Ampio rilievo ha assunto l'attività di fotografo, per la quale è conosciuto come un raffinato e poetico documentarista di natura e persone. Le sue immagini sono state esposte in numerose città europee e pubblicate su riviste specializzate internazionali.
Negli ultimi anni, il suo impegno è rivolto alla realizzazione di progetti umanitari in Nepal, costruendo scuole e promuovendo sviluppo culturale.
Mountain Wilderness annovera tra i suoi soci molti dei più famosi alpinisti del mondo, ma non si tratta di un club elitario. Anzi, l'associazione vive ed opera grazie al coinvolgimento entusiasta di tanti appassionati di alpinismo, escursionismo, ma soprattutto di amore per la natura.
33 Francesco Tomatis è nato a Carrù nel 1964 e insegna Ermeneutica filosofica all’Università di Salerno.
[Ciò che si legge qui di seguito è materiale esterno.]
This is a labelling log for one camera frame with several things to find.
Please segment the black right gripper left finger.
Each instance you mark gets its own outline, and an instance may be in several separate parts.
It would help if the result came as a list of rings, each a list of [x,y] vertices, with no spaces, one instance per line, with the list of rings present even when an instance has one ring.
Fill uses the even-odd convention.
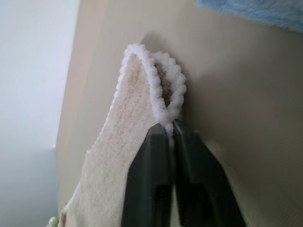
[[[121,227],[169,227],[172,174],[165,129],[152,126],[129,166]]]

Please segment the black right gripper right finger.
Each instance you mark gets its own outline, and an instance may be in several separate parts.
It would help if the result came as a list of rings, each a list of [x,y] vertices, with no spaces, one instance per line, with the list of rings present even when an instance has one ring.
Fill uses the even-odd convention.
[[[174,123],[176,192],[182,227],[246,227],[225,171],[196,131]]]

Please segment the cream towel with white trim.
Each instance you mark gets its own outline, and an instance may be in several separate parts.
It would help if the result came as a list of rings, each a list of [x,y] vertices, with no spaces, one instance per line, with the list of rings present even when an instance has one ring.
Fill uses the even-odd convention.
[[[152,53],[142,44],[127,47],[114,99],[86,152],[79,183],[58,225],[47,227],[119,227],[127,169],[149,128],[159,123],[172,135],[173,121],[181,116],[185,81],[168,53]]]

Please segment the blue fluffy towel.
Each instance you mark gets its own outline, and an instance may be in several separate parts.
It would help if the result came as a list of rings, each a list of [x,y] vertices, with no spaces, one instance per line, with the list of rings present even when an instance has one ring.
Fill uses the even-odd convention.
[[[195,0],[195,2],[210,10],[303,33],[303,0]]]

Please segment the pale green cloth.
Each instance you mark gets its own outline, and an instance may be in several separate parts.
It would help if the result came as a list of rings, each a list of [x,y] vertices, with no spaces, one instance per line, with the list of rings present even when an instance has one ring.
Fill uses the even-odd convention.
[[[45,227],[62,227],[62,213],[59,212],[57,216],[51,217]]]

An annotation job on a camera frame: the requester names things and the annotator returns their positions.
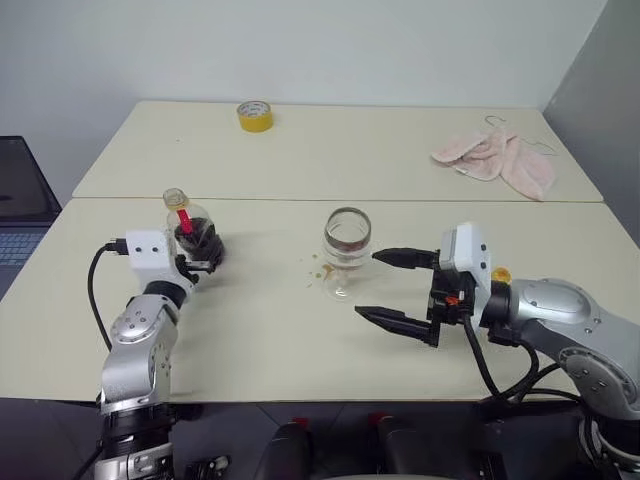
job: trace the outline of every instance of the glass cup
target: glass cup
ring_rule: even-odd
[[[353,271],[370,257],[371,221],[353,207],[334,211],[324,227],[323,249],[333,268],[325,278],[325,290],[337,300],[353,298],[356,285]]]

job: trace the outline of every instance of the tape roll
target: tape roll
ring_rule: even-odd
[[[264,132],[273,126],[271,105],[266,102],[244,102],[238,107],[238,118],[247,132]]]

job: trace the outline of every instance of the pink towel
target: pink towel
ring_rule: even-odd
[[[515,190],[539,201],[544,200],[555,180],[551,163],[504,127],[489,134],[473,132],[456,138],[431,156],[478,180],[489,181],[501,175]]]

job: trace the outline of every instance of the plastic bottle
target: plastic bottle
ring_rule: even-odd
[[[222,261],[224,247],[207,211],[192,203],[179,188],[162,196],[169,209],[167,226],[191,260],[210,261],[212,270]]]

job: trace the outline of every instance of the white table
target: white table
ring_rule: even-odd
[[[183,308],[173,400],[435,400],[487,394],[462,328],[432,349],[391,335],[323,291],[323,223],[342,202],[206,200],[228,256]],[[640,321],[640,254],[602,204],[354,202],[375,248],[435,249],[442,232],[479,223],[494,266],[515,278],[560,277]],[[164,224],[161,200],[75,199],[0,303],[0,396],[93,400],[106,349],[86,293],[95,250],[127,229]],[[372,262],[360,304],[424,318],[430,275]],[[139,293],[125,257],[104,256],[96,296],[107,324]],[[496,381],[527,367],[517,349],[488,345]],[[559,372],[548,385],[570,388]]]
[[[273,128],[254,134],[236,107],[139,103],[74,197],[159,198],[175,186],[192,198],[529,201],[500,178],[480,182],[430,158],[455,134],[489,129],[494,115],[557,153],[547,200],[602,201],[534,109],[274,105]]]

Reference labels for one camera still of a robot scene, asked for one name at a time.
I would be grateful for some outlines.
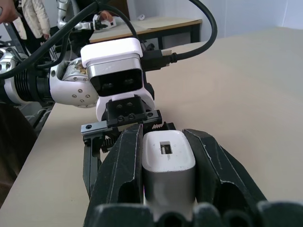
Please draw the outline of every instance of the beige table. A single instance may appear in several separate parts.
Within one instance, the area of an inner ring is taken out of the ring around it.
[[[202,20],[177,17],[150,17],[143,21],[132,21],[132,24],[140,40],[157,38],[159,42],[159,48],[163,49],[162,38],[169,35],[190,33],[190,42],[199,42]],[[103,29],[100,31],[95,31],[89,41],[91,43],[99,43],[131,36],[132,33],[130,32],[127,25],[122,24],[108,30]]]
[[[302,40],[303,31],[286,28],[220,39],[148,73],[164,119],[214,135],[270,200],[303,198]],[[1,227],[82,226],[80,126],[95,121],[94,109],[55,106],[0,210]]]

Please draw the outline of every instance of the usb port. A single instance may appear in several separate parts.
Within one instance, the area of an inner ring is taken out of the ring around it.
[[[169,155],[172,154],[170,142],[160,142],[161,154]]]

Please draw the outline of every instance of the cable connector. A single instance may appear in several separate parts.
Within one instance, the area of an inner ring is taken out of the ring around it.
[[[177,62],[177,54],[171,51],[148,51],[143,52],[141,58],[141,66],[145,72],[160,70],[163,67],[169,66],[171,63]]]

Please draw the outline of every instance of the robotic arm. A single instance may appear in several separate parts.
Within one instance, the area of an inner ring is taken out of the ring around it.
[[[12,70],[20,57],[26,57],[4,49],[0,53],[1,73]],[[140,96],[147,109],[154,110],[153,90],[142,68],[144,58],[139,40],[127,38],[87,45],[81,55],[82,58],[62,61],[48,70],[29,67],[4,80],[0,87],[2,102],[21,105],[51,101],[82,108],[97,105],[99,121],[106,112],[106,104],[119,99]]]
[[[58,0],[58,20],[57,26],[61,29],[67,24],[67,18],[72,18],[80,12],[76,0]],[[91,22],[79,22],[74,29],[76,30],[101,30],[103,28],[112,28],[116,26],[116,21],[109,23],[108,21],[101,21],[100,16],[93,18]]]

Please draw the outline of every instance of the white jacket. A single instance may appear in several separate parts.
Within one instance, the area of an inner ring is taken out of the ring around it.
[[[37,39],[41,38],[43,34],[50,34],[51,26],[42,0],[22,0],[22,12]],[[14,24],[21,39],[26,40],[27,34],[19,17]]]
È stato ricercatore della von Humboldt-Stiftung all’Università di Freiburg, professore ordinario allo Studio teologico di Fossano e ospite nelle Università di Córdoba, Mendoza, Madrid. Fondatore a Cuneo del seminario Angelus Novus, collabora con “Avvenire”. Tra i suoi scritti: Kenosis del logos (1994), Ontologia del male (1995), L’argomento ontologico (1997), Escatologia della negazione (1999), Pareyson (2003), Schelling (2004).
34 Plotino; Licopoli, 205 – 270, fu uno dei più importanti filosofi dell'antichità, erede di Platone e padre del neoplatonismo, a volte identificato in toto col suo pensiero.
35 Eraclìto di Efeso (Efeso, 535 a.C. – 475 a.C.) è stato un filosofo greco antico, uno dei maggiori filosofi presocratici.
36 L'ermeneutica è in filosofia la metodologia dell'interpretazione, l'arte dell’interpretazione, della traduzione, del chiarimento e della spiegazione. Essa nasce in ambito religioso con lo scopo di spiegare la corretta interpretazione dei testi sacri. In seguito il termine assume un respiro più ampio tendente a dare un significato a tutto ciò che è di difficile comprensione. In questo senso può essere vista come la teoria generale delle regole interpretative.
37 Reinhold Messner (Bressanone, 17 settembre 1944) è un alpinista ed esploratore italiano alto atesino di lingua madre tedesca, da molti considerato il miglior alpinista di sempre. Il suo nome è legato a innumerevoli esplorazioni ed arrampicate ma è noto al grande pubblico per essere stato il primo alpinista ad aver scalato tutti gli ottomila, le quattordici cime che superano gli 8000 metri sul livello del mare.
38 Epitteto (Ierapoli, 50 – Nicopoli d'Epiro, 120) è stato un filosofo greco antico, esponente dello stoicismo.
39 Julius Evola (Barone, pseudonimo di Giulio Cesare Andrea Evola), Roma, 19 maggio 1898 – Roma, 11 giugno 1974, è stato un filosofo e pittore italiano.
40 Luisa Bonesio, insegna Estetica nell'Università di Pavia. Studiosa del pensiero di Nietzsche, Spengler, Jünger e di estetica del paesaggio, si sta dedicando da alcuni anni all’elaborazione di un pensiero geofilosofico delle differenze territoriali, con particolare attenzione alla montagna e alle regioni alpine. Numerosi sono i suoi scritti e le pubblicazioni editoriali.